───── Supplied material ─────

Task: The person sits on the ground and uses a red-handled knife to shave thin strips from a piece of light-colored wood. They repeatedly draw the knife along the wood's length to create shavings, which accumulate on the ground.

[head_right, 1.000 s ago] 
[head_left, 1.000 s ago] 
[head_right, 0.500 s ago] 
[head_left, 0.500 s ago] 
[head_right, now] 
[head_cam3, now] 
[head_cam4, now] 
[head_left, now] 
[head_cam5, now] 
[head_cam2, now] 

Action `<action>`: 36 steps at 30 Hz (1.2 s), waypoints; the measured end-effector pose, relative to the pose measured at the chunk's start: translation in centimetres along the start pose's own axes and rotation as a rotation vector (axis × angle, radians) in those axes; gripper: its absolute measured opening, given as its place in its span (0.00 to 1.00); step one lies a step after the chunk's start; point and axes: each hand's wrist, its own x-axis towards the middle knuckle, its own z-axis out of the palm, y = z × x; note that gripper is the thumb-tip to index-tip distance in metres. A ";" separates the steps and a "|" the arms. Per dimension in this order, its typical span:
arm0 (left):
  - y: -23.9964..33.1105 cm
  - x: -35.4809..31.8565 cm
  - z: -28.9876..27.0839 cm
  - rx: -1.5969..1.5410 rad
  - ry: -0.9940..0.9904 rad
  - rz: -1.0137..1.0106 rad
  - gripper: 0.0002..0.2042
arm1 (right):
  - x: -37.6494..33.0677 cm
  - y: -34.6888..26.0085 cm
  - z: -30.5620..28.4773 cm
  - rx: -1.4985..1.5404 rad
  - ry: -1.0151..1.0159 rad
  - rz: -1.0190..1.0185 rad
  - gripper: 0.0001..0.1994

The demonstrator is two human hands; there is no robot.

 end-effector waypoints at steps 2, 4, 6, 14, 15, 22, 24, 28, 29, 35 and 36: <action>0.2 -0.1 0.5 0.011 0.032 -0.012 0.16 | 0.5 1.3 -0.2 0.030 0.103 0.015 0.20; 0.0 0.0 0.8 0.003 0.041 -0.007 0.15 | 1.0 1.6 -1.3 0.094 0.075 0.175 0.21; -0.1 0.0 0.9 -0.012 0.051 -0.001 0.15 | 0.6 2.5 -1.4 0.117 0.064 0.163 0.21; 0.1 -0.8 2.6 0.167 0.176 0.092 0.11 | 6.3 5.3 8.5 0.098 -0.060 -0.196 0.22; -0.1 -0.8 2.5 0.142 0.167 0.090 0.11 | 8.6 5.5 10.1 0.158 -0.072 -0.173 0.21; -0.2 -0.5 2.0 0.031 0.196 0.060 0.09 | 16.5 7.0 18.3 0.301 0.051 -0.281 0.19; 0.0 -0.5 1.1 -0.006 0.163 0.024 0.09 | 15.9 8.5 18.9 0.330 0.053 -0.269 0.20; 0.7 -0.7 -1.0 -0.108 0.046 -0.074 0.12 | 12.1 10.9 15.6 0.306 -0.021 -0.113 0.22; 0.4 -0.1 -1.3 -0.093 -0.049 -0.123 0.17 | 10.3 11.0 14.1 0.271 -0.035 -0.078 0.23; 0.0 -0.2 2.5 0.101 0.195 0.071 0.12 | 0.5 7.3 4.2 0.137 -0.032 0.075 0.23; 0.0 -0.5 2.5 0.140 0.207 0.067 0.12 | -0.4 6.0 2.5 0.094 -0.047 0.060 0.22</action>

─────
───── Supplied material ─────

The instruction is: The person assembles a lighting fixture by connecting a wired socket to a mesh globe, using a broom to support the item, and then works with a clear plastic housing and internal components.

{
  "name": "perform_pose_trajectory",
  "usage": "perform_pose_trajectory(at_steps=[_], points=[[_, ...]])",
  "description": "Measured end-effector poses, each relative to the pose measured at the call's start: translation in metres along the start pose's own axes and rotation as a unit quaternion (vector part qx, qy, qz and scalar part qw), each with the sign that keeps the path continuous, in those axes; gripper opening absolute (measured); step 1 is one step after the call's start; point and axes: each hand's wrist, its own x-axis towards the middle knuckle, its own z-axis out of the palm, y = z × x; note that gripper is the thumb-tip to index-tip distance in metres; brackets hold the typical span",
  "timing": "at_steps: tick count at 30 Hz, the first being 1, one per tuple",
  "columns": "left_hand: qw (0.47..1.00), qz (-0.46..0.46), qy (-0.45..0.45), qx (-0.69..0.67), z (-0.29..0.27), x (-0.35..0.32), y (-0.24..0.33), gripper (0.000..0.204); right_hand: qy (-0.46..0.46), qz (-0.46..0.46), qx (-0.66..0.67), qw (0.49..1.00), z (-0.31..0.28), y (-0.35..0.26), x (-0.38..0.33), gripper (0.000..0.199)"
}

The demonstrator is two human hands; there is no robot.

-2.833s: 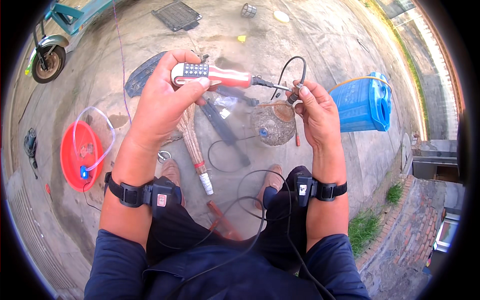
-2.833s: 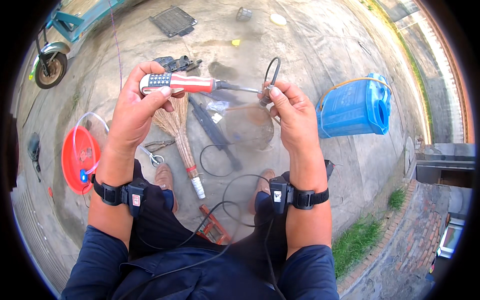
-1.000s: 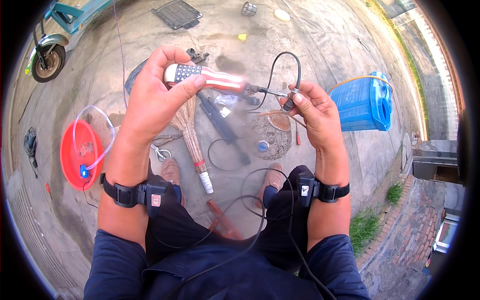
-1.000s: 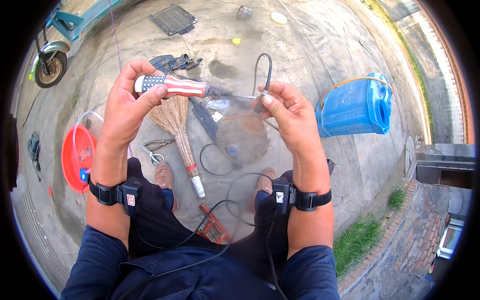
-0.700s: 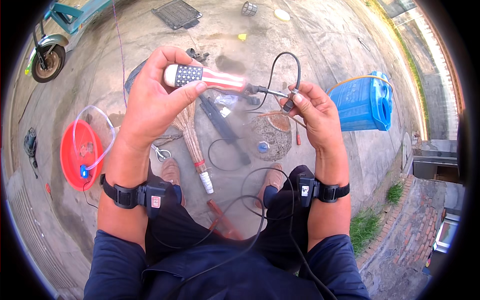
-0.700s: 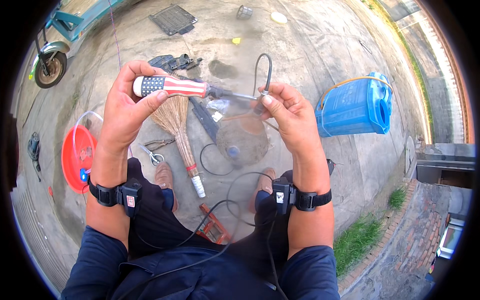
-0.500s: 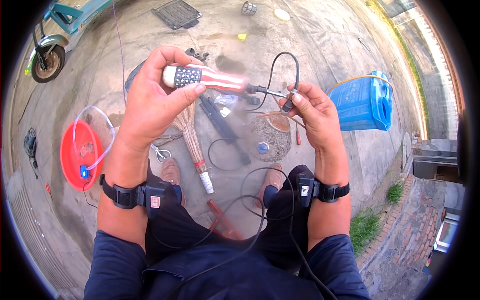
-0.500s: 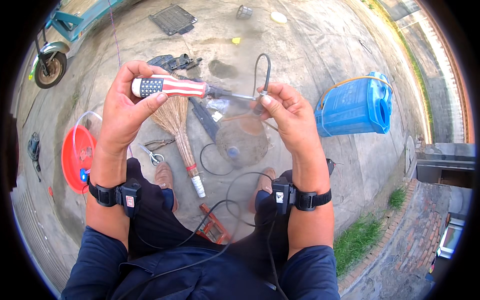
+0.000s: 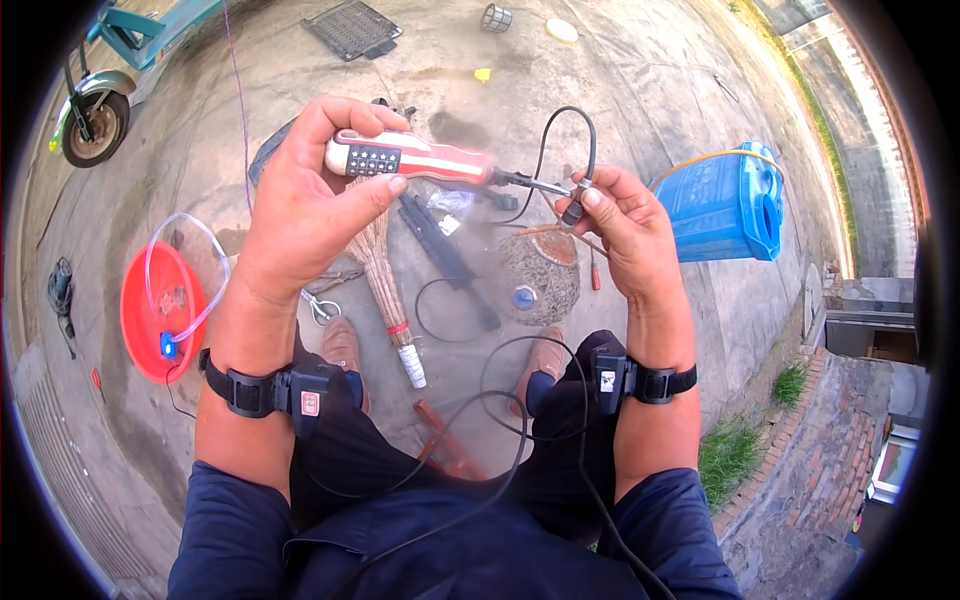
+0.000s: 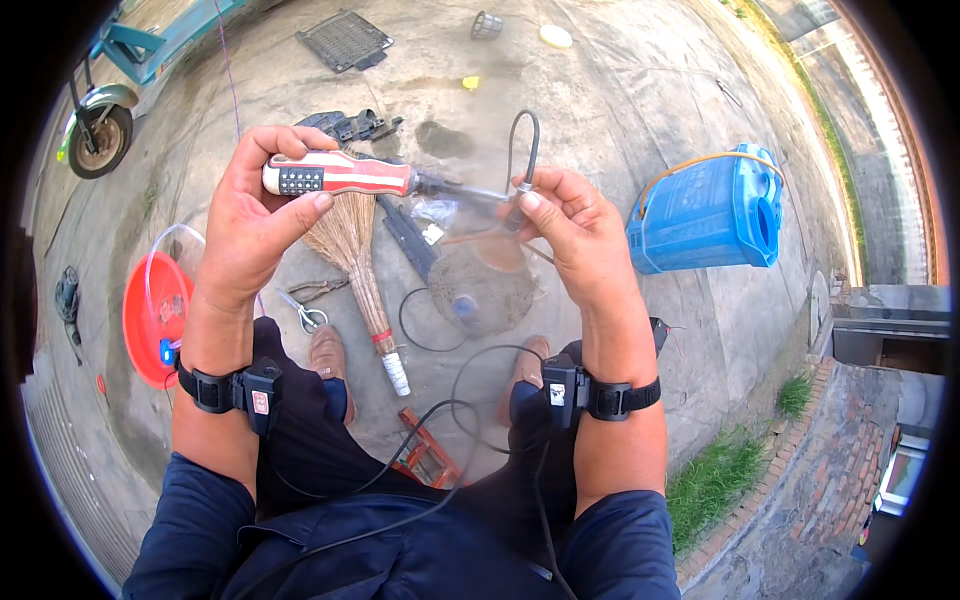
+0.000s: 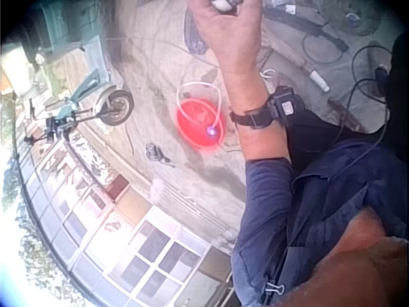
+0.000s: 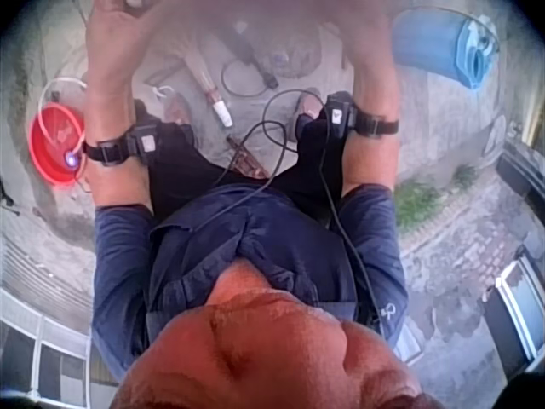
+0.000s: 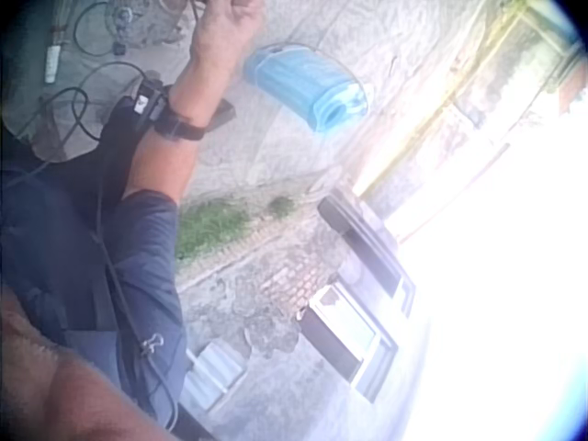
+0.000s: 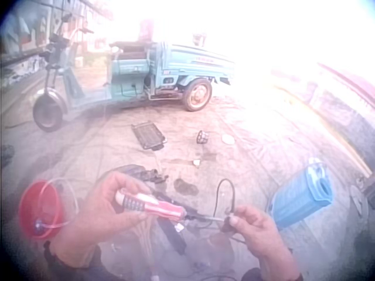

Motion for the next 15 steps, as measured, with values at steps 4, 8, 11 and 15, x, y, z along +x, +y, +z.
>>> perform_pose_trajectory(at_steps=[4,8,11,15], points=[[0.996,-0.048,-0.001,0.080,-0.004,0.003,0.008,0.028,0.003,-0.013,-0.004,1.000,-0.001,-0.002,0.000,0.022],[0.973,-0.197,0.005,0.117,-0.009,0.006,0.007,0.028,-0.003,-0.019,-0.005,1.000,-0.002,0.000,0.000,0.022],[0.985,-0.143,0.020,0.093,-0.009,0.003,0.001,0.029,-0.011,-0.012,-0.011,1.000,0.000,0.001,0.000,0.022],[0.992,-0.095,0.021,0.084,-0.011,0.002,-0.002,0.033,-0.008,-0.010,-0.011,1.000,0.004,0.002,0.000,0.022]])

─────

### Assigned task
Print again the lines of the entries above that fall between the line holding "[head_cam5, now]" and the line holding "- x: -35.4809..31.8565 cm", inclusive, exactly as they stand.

### Output for this exercise
[head_cam5, now] 
[head_cam2, now] 

Action `<action>`: 36 steps at 30 Hz (1.2 s), waypoints; the measured end-effector pose, relative to the pose measured at the chunk's start: translation in centimetres along the start pose's own axes and rotation as a rotation vector (axis × angle, radians) in those axes; gripper: its absolute measured opening, given as its place in its span (0.00 to 1.00); step one lies a step after the chunk's start; point and axes: each hand's wrist, its own x-axis towards the middle knuckle, its own z-axis out of the palm, y = z × x; note that gripper is the thumb-tip to index-tip distance in metres. A ";" separates the steps and a "|" the arms. Per dimension in this order, its typical span:
arm0 (left):
  - y: -23.9964..33.1105 cm
  - x: -35.4809..31.8565 cm

Now the exercise is finished.